_EXERCISE_
Scan the listing below for "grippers", then report every line that has it.

------------

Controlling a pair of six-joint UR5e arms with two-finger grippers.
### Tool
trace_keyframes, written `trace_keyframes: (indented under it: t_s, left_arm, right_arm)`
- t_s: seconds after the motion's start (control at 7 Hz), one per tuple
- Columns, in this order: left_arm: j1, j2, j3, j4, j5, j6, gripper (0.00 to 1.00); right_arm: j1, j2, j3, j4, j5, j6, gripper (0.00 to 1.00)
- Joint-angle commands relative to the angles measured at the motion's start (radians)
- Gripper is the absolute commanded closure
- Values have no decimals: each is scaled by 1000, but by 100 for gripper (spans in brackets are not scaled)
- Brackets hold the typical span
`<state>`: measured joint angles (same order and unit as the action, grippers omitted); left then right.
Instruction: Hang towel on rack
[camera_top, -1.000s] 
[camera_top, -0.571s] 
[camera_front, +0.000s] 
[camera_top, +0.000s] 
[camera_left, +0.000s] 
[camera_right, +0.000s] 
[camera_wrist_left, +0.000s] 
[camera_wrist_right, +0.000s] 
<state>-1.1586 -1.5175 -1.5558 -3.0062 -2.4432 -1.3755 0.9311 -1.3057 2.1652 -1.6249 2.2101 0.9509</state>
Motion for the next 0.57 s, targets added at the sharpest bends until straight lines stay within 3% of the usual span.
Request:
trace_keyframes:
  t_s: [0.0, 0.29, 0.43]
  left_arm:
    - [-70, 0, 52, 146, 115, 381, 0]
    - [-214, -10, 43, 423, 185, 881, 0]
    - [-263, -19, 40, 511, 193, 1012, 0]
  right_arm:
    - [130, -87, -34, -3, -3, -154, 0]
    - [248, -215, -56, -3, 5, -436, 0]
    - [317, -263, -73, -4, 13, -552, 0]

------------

_ANSWER TO THIS TASK_
Controlling a pair of six-joint UR5e arms with two-finger grippers.
`<state>`: measured joint angles (same order and unit as the action, grippers omitted); left then right.

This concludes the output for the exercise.